Ce point de vue conduirait droit au malebranchisme et au spinosisme. En effet, lorsque nous avons les idées ou notions d’un absolu, d’un infini réel, présentes à notre esprit, que nous n’avons pu faire par aucun artifice, et dont nous ne trouvons le modèle ni en nous-mêmes ni dans ce qui peut tomber sous nos sens, nous ne pouvons voir ces idées qu’en Dieu, qui contient formellement et éminemment les objets de ces idées, et qui les transmet à notre esprit comme des reflets de sa propre substance ; ce n’est donc point de notre âme que nous tirons les idées ou notions de l’être, de substance, do cause efficiente, mais c’est Dieu seul qui les transmet à notre esprit comme des reflets de son être absolu, infini, et, de là, il suit encore que notre âme n’existe pas substantiellement , mais comme modification de l’infini, du grand tout, en qui - elle pense et aperçoit ce qu’elle n’est point.

Descartes, Malebranche et Spinosa se donnent la main.

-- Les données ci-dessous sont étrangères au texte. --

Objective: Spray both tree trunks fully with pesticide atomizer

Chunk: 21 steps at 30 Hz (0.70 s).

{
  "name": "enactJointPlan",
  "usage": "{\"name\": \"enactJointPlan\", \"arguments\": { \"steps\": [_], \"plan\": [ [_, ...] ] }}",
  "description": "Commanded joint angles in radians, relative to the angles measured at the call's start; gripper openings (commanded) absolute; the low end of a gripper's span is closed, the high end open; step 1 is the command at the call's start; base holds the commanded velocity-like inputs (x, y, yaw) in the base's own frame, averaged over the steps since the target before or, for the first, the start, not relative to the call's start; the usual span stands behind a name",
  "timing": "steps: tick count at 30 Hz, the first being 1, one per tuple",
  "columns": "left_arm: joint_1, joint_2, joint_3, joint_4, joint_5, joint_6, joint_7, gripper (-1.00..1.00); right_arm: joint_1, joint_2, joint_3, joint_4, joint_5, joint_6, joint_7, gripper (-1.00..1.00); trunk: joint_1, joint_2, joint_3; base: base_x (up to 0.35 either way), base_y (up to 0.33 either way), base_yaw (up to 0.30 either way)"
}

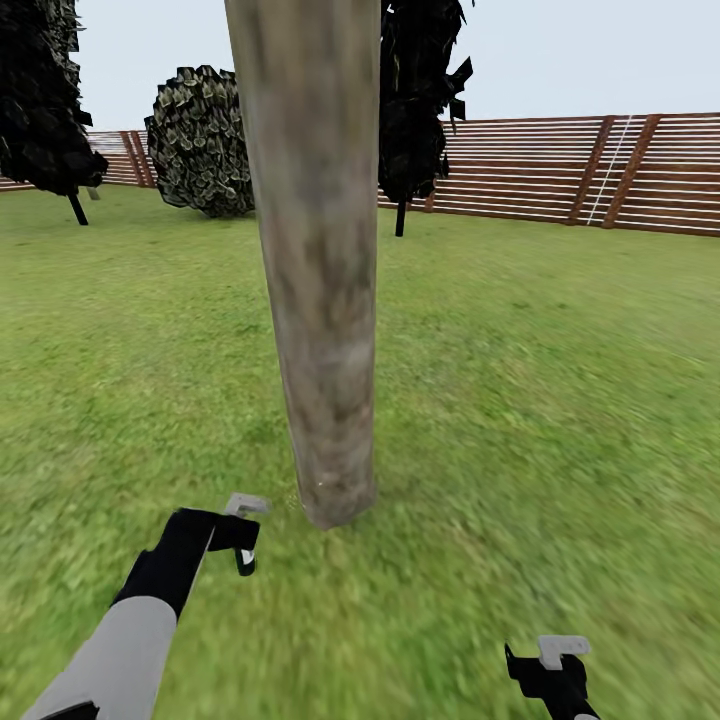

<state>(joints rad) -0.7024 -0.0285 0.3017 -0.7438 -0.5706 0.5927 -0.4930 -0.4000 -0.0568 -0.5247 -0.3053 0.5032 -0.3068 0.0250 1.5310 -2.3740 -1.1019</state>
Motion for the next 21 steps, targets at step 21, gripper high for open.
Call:
{"name": "enactJointPlan", "arguments": {
  "steps": [21],
  "plan": [
    [-0.073, -0.009, -0.144, -0.162, -0.006, 0.155, -0.151, -1.0, 0.0, 0.0, 0.0, 0.0, 0.001, 0.0, 0.001, 1.0, 0.0, 0.0, 0.0, 0.0, 0.0, 0.0]
  ]
}}
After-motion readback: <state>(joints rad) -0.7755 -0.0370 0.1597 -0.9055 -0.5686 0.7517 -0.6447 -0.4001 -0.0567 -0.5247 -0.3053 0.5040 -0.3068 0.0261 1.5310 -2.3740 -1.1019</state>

Voilà des exemples célèbres de l’abus, trop commun parmi les philosophes, de prétendre soumettre aux lois de la connaissance ce qui est du domaine exclusif de nos croyances nécessaires. Ils s’imaginent que nous pouvons atteindre les réalités absolues, les choses telles qu’elles sont indépendamment de la pensée, uniquement parce que nous croyons qu’elles sont, lorsque nous n’y pensons pas.

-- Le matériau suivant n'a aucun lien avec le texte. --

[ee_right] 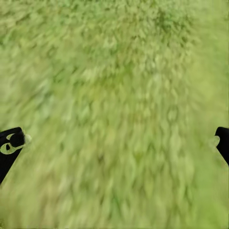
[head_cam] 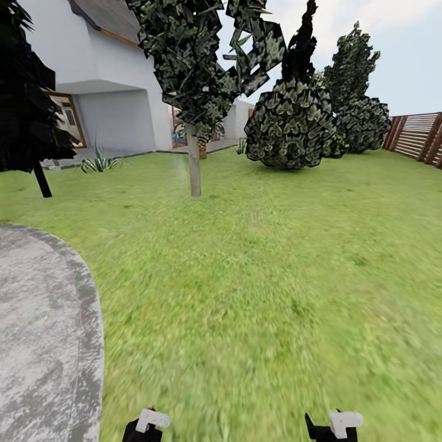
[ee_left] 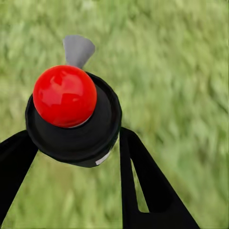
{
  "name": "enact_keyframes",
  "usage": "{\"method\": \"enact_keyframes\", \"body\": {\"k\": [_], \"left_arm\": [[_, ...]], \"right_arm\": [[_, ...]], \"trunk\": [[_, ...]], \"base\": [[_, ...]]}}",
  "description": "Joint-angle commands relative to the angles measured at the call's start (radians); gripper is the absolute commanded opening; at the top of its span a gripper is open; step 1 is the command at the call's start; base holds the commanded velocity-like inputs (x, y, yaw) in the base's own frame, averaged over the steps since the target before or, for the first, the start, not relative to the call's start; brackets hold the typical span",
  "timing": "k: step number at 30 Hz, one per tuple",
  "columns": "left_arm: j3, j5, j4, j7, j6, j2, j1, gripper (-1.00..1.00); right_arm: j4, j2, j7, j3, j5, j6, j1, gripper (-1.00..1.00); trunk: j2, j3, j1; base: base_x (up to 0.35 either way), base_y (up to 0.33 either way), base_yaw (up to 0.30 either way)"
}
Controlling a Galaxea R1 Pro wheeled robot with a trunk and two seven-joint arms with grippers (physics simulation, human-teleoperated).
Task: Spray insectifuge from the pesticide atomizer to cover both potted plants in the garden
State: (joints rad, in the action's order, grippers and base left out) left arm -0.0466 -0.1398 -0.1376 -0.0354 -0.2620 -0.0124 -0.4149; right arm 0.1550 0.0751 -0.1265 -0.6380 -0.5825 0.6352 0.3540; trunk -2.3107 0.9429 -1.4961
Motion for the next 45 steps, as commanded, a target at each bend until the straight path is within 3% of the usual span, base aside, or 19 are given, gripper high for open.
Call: {"method": "enact_keyframes", "body": {"k": [1,19,45], "left_arm": [[-0.004,-0.004,0.001,0.002,-0.003,0.000,-0.001,-1.00],[-0.004,-0.003,0.001,0.002,-0.003,0.003,-0.001,-1.00],[-0.004,-0.004,0.001,0.002,-0.003,0.003,-0.001,-1.00]], "right_arm": [[0.000,0.000,-0.010,-0.008,0.001,0.003,0.000,1.00],[-0.001,0.000,-0.010,-0.008,0.000,0.003,0.000,1.00],[-0.002,0.000,-0.011,-0.008,0.000,0.003,0.000,1.00]], "trunk": [[0.000,0.001,0.000],[0.000,0.001,0.000],[0.000,0.001,0.000]], "base": [[0.340,0.000,0.277],[0.339,0.020,0.278],[0.300,0.211,0.278]]}}
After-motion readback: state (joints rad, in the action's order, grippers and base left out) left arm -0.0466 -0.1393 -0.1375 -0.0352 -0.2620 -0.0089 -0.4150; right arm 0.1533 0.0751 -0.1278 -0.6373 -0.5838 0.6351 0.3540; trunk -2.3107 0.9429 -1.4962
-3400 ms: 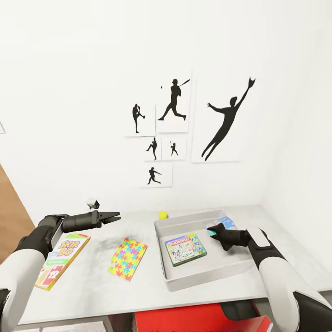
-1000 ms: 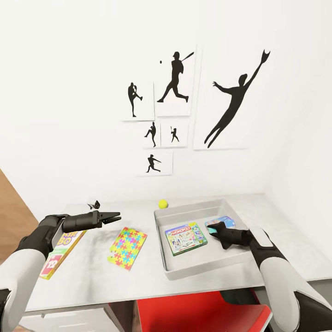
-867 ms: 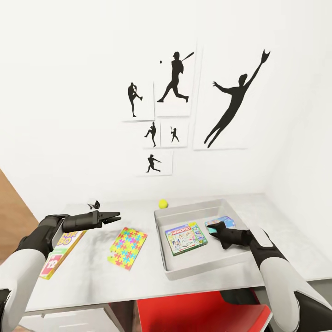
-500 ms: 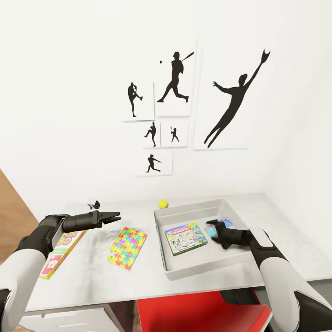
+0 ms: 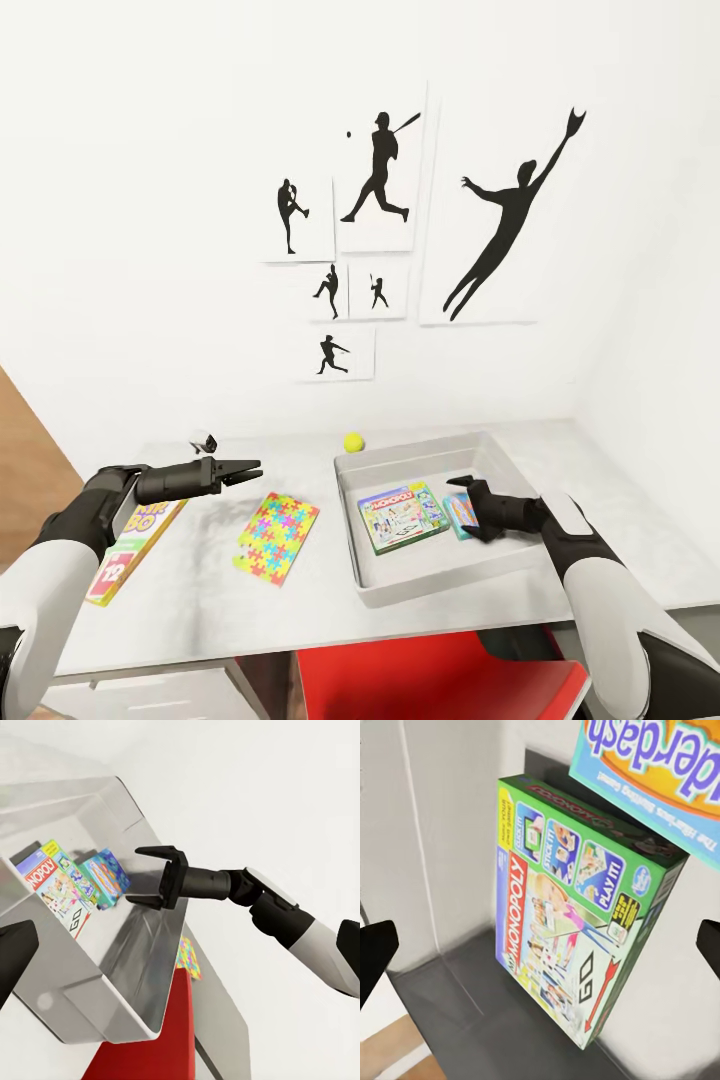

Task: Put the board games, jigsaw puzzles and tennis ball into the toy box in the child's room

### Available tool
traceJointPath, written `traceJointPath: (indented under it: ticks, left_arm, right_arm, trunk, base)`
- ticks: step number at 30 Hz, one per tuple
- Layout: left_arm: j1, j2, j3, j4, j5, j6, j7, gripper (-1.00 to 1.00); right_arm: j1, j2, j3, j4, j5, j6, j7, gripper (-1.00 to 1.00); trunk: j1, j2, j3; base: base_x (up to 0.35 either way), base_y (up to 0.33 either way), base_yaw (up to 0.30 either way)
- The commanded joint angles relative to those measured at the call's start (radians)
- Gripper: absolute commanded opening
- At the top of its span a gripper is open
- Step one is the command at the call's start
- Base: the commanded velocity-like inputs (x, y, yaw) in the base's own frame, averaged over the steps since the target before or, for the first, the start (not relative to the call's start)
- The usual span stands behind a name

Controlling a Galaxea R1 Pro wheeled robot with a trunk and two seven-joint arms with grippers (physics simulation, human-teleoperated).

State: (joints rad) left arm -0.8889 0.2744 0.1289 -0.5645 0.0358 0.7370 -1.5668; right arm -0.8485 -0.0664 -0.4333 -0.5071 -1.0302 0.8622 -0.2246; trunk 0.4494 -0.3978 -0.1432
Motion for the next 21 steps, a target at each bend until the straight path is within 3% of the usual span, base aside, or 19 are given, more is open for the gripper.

Il est bien remarquable que Leibnitz, en refusant de ranger la causalité parmi les notions innées que l’âme trouve en elle-même en pensant à ce qu’elle est, ait appliqué précisément à cette notion le raisonnement de Descartes sur les idées d’infini, et qu’il admet comme innées, quoique sans modèle en nous. Nous avons, dit-il, la notion de cause et d’effet; or, cette notion ne pourrait jamais naître dans notre âme, s’il n’y avait pas des substances hors de nous qui fussent entre elles dans le rapport de la cause à l’effet ; donc ces substances existent réellement.

Ici, l’on retrouve l’argument de Descartes : J’ai l’idée de Dieu (d’une cause suprême), donc Dieu existe réellement.

Là, Leibnitz part aussi de l’absolu des causes ou forces étrangères à l’âme, pour justifier la notion que nous en avons, et il tombe dans le paralogisme éternel de la métaphysique.

On part des notions pour prouver des substances hors de nous, en appliquant le principe de la causalité, et on croit pouvoir justifier ensuite les notions et le principe lui-même en partant des réalités absolues, comme si celles-ci pouvaient être en elles-mêmes ou dans notre moi, avant toute application. En partant de moi ou de la conscience comme d’une première relation, on voit clairement comment la notion de l’absolu , de l’être, de la substance, de la force, en dérive par l’analyse et l’abstraction réfléchie. Au contraire, en prenant son point de départ dans l’absolu supposé inné , on ne peut en dériver le relatif; il faut le faire venir d’ailleurs, et se contredire, comme Descartes, au sujet de l’idée de cause, en ce que certaines notions sont suggérées, inspirées à notre âme du dehors ou d’en haut, et pourtant qu’elles lui sont innées.